A positive mental attitude does have benefits. Back before MRIs and brain studies, the Buddha listed the benefits of practicing metta meditation to turn the mind toward thoughts of loving-kindness. Anecdotal evidence -- and now scientific research -- confirm this.
Anger and sadness are an important part of life, and new research shows that experiencing and accepting such emotions are vital to our mental health. Attempting to suppress thoughts can backfire and even diminish our sense of contentment. “Acknowledging the complexity of life may be an especially fruitful path to psychological well-being,” says psychologist Jonathan M. Adler of the Franklin W. Olin College of Engineering.
But Pollyana is not the model for mental health. Ignoring or surpressing thoughts we consider bad or negative doesn't make them go away -- researchers found that people who tried to suppress a negative thought before sleep went on to dream about it. t also can lead to substance abuse as a way to avoid them.

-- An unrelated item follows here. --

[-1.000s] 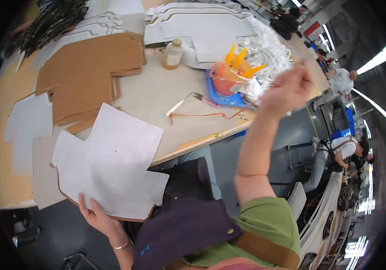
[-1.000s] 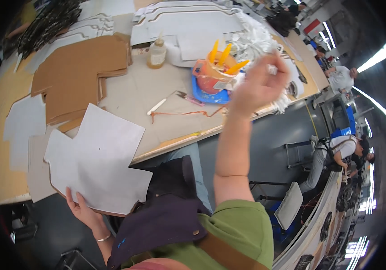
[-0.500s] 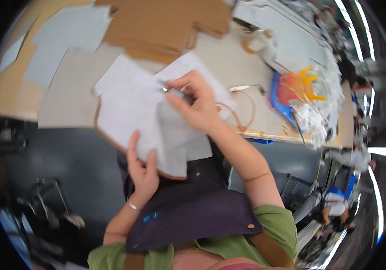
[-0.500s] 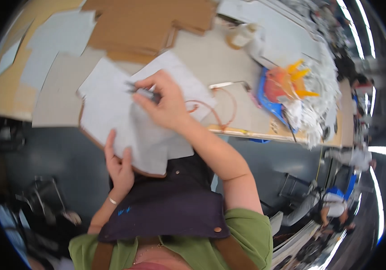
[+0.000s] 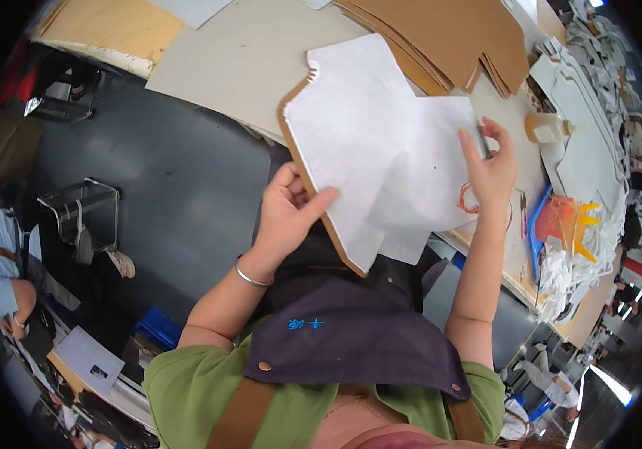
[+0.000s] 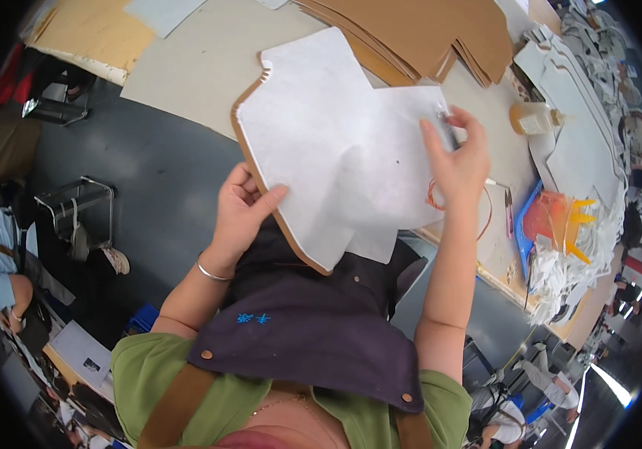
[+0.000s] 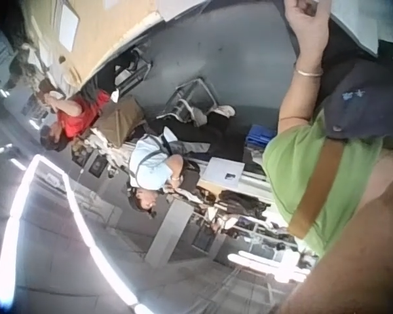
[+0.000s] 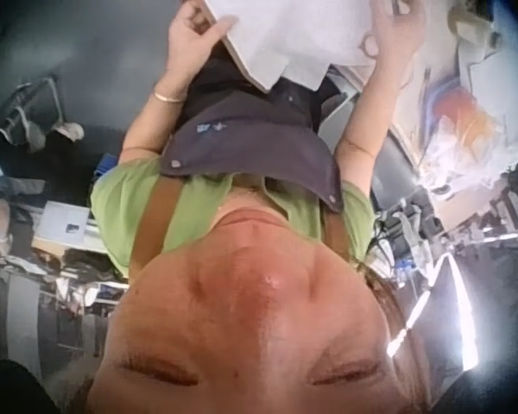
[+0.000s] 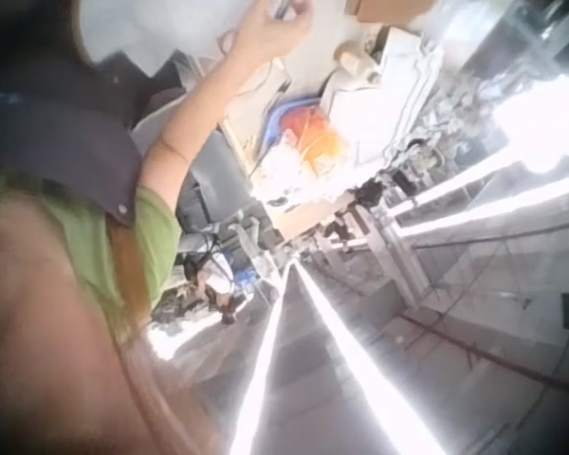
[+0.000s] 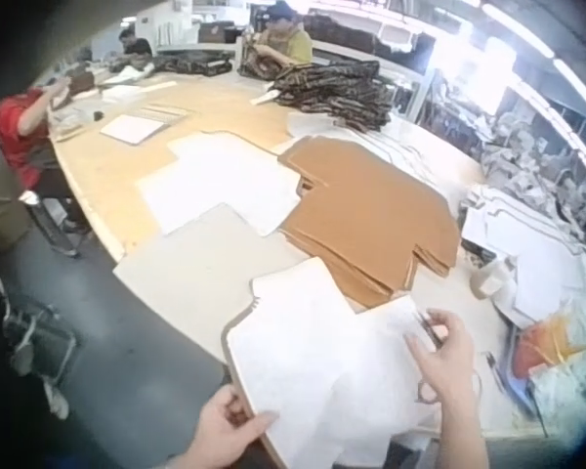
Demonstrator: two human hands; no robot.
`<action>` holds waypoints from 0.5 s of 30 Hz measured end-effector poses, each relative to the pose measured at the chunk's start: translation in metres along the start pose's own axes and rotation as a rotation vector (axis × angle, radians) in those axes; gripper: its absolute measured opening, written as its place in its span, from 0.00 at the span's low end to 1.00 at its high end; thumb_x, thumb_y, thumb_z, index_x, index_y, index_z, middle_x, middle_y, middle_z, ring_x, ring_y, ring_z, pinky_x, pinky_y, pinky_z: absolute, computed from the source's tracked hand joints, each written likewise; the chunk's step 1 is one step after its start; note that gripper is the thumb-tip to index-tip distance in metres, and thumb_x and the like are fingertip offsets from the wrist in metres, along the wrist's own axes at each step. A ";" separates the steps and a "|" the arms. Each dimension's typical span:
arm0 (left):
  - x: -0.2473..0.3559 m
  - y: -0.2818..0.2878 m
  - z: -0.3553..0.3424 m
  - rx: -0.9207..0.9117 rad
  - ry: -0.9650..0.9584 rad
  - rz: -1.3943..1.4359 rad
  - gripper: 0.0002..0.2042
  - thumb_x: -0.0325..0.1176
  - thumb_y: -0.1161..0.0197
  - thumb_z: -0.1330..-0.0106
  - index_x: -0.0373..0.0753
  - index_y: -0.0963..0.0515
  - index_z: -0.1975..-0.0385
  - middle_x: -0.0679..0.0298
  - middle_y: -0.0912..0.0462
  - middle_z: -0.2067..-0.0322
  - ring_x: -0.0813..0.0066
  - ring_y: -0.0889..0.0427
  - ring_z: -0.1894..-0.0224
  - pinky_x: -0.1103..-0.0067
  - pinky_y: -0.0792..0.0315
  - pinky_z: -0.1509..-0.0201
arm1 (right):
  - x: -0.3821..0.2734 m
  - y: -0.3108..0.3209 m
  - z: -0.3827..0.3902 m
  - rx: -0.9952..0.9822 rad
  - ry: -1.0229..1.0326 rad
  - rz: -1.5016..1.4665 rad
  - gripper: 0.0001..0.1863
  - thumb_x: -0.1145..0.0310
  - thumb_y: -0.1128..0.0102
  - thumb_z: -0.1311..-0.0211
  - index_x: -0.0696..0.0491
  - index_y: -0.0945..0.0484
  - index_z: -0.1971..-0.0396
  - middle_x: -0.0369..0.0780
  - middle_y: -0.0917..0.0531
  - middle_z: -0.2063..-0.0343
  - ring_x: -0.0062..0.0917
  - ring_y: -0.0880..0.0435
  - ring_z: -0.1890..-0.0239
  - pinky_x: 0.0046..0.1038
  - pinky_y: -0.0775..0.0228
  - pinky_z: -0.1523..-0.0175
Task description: Preparing and trimming leather or cardboard patterns for goods assembly.
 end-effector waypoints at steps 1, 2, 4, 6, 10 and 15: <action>0.003 0.002 -0.005 -0.013 -0.061 0.012 0.15 0.22 0.35 0.36 0.31 0.30 0.51 0.58 0.17 0.55 0.77 0.17 0.54 0.79 0.23 0.48 | 0.015 0.008 -0.010 -0.063 -0.097 0.201 0.16 0.65 0.27 0.49 0.55 0.19 0.63 0.44 0.15 0.63 0.29 0.17 0.63 0.30 0.27 0.62; 0.005 0.005 -0.007 -0.011 -0.064 0.021 0.15 0.22 0.36 0.35 0.31 0.29 0.50 0.58 0.17 0.55 0.77 0.18 0.54 0.79 0.24 0.47 | 0.028 0.015 -0.013 -0.127 -0.198 0.400 0.17 0.64 0.26 0.51 0.56 0.18 0.63 0.45 0.15 0.61 0.31 0.16 0.62 0.31 0.27 0.61; 0.008 0.007 -0.011 -0.020 -0.065 0.030 0.15 0.22 0.37 0.35 0.32 0.29 0.49 0.58 0.17 0.55 0.77 0.18 0.53 0.79 0.24 0.46 | 0.026 0.020 -0.002 -0.226 -0.239 0.407 0.18 0.63 0.25 0.52 0.57 0.19 0.64 0.44 0.15 0.62 0.29 0.16 0.64 0.30 0.27 0.61; 0.013 0.006 -0.013 -0.022 -0.085 -0.106 0.16 0.22 0.37 0.35 0.32 0.29 0.48 0.58 0.17 0.54 0.76 0.18 0.53 0.79 0.24 0.46 | 0.026 0.021 0.003 -0.330 -0.276 0.402 0.19 0.63 0.24 0.54 0.58 0.19 0.65 0.43 0.15 0.63 0.27 0.17 0.67 0.28 0.27 0.62; 0.023 -0.004 -0.003 0.036 -0.096 -0.074 0.18 0.21 0.36 0.35 0.32 0.30 0.47 0.58 0.18 0.54 0.76 0.18 0.53 0.78 0.23 0.48 | 0.024 0.042 0.000 -0.425 -0.405 0.077 0.19 0.64 0.24 0.53 0.59 0.20 0.66 0.36 0.19 0.71 0.18 0.24 0.70 0.22 0.30 0.64; -0.003 -0.048 0.030 -0.198 0.021 0.077 0.19 0.20 0.37 0.35 0.32 0.32 0.45 0.60 0.19 0.51 0.77 0.19 0.50 0.77 0.24 0.46 | 0.015 0.116 -0.041 -0.224 -0.225 0.110 0.17 0.64 0.25 0.51 0.58 0.20 0.65 0.33 0.21 0.73 0.15 0.26 0.71 0.19 0.32 0.63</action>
Point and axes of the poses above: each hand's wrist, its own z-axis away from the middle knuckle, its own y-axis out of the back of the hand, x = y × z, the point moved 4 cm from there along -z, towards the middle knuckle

“Taking the good and the bad together may detoxify the bad experiences, allowing you to make meaning out of them in a way that supports psychological well-being,” the researchers found.That is, of course, counter to our culture's emphasis on happiness, on making everything all good/all the time.
The key is to acknowledge the feelings, sit with the discomfort, and learn that -- like happiness -- it comes and goes. That's what we train in doing in meditation. (The article cites a 2012 study that found that a therapy that included mindfulness training helped individuals overcome anxiety disorders. It worked not by minimizing the number of negative feelings but by training patients to accept those feelings.)